# How to Make a router Template



## MT Stringer (Aug 15, 2012)

I am working on a project and need a template to use with a router to make an egg crate style wine bottle storage rack.

Here's my documentation. Hope it helps anyone needing to make a template for use with a hand held router. In this case, I used the DeWalt Compact Router with a pair of pattern bits. One has a 1/4 inch cutter and the other has a 3/4 inch cutter. The bit is guided by the bearing on top which follows the template.

To make the template, I measured the width of the work piece, and took into account the area behind the face frame, which is 7/8 inch and is not considered part of the template. After marking both sides, I was able to determine that each hole will be 4 inches. The plywood is 23/32 inch. See the drawing below for a better idea of what I did.

I cut several pieces of mdf exactly 4 inches wide and used scrap pieces of the cabinet plywood as spacers. Each piece was carefully positioned and screwed to the 1/2 inch mdf which will eventually be the actual template which will be used to route the work pieces. The end product will be slots the horizontal and vertical pieces fit together to make a crate. For stopped dadoes, I screwed some short pieces into the track for each dado.

With everything ready to go, I put a pattern bit in the router and began cutting the template. The problem I encountered is the plunge depth isn't great enough to cut all the way through. So, I switched to the bit with the 3/4 inch cutter and finished routing through the mdf.

So far, all looks perfect. Here are the pics I have so far. I will post more when I get the final cuts made. 

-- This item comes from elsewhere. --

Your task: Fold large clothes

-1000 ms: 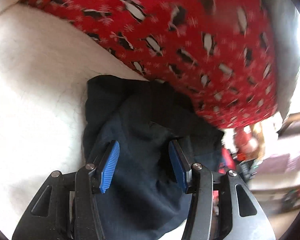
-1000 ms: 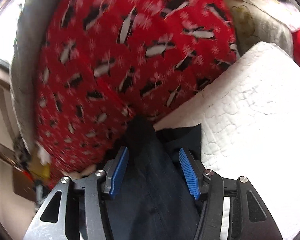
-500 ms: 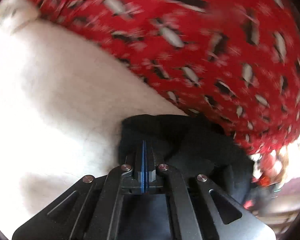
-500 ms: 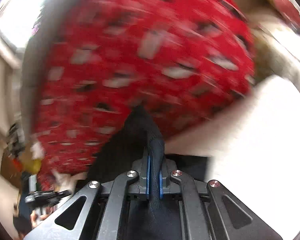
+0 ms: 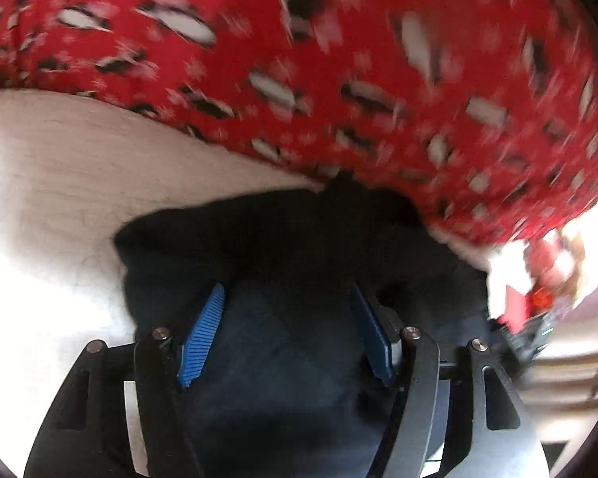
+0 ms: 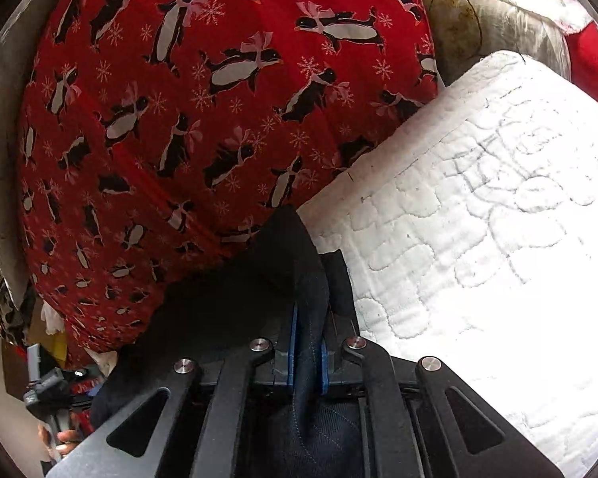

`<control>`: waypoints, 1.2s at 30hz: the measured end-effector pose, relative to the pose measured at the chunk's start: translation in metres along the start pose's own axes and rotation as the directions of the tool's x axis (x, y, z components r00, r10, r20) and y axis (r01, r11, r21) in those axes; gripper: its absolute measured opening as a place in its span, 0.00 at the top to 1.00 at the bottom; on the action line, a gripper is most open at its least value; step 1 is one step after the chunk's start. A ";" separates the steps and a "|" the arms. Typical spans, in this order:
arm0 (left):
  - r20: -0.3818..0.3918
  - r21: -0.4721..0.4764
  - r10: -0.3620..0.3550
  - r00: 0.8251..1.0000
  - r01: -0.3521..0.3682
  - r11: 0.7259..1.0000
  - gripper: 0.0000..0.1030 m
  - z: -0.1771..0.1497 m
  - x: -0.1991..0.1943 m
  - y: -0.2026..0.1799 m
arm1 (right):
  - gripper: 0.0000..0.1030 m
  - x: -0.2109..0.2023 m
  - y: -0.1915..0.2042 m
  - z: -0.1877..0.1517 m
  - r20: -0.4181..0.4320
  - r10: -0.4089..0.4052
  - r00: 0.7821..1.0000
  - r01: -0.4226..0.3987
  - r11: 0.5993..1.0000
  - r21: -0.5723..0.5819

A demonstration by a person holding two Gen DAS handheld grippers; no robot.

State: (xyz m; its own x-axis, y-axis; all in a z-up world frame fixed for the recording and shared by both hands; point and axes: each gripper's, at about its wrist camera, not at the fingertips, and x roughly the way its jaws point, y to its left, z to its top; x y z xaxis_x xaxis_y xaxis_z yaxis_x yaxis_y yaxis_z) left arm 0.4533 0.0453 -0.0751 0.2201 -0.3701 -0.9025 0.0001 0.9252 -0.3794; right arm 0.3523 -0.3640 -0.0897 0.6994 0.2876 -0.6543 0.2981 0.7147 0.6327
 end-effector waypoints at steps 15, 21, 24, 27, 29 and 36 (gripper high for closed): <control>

In summary, what I have done is make a template so I could make a template! :dance3:
Hope you find this info helpful.


----------



## ksidwy (Jul 13, 2013)

Thanks for posting Mike! Very nice job with beautiful pictures!
Sid


----------



## DaninVan (Jan 1, 2012)

You're getting way too good at doing these write ups, Mike! Some slick magazine is gonna grab you...


----------



## PhilBa (Sep 25, 2014)

That's a smart way to make the template. Going to file it away for someday.


----------



## MT Stringer (Aug 15, 2012)

Just a quick update. I have the three horizontal pieces cut and ready to go. I just realized if I cut the template a little and I can reuse it for the vertical pieces. I also have it ready to go. Hope to have the four vertical pieces ready to go before dark! 

Mike


----------



## oldwoodenshoe (Nov 28, 2011)

Mike,

Looks very good. Templates always make it easy to make multiple parts that are very precise to each other. This wine rack requires that accuracy.

Great job! Great explanation! Pictures communicate much better than words.

Glenn


----------



## old55 (Aug 11, 2013)

Coming along nicely Mike.


----------



## MT Stringer (Aug 15, 2012)

The crate portion of this project is complete. Thankfully, I made all of the cuts without a mishap.

I wound up using two routers. I had the small pattern bit in the DeWalt and the larger cutter in the Bosch. I made two passes with the DeWalt, then switched to the Bosch for the remaining passes until I had cut through the back side and into the sacrificial bottom. The cuts came out nice and clean with just a little fuzz to sand off.

Now it is time to stand the cabinet up and start putting the parts together. After final assembly of the crate, drawer construction will be next on the list.

Thanks for following along. I hope you find some of this info helpful. 

Mike


----------



## thedavel (Oct 3, 2014)

Great work! I did a very similar jig setup but with a 5 degree angle on each shelf when making a "thread rack" for my future mother in law... brownie points?


----------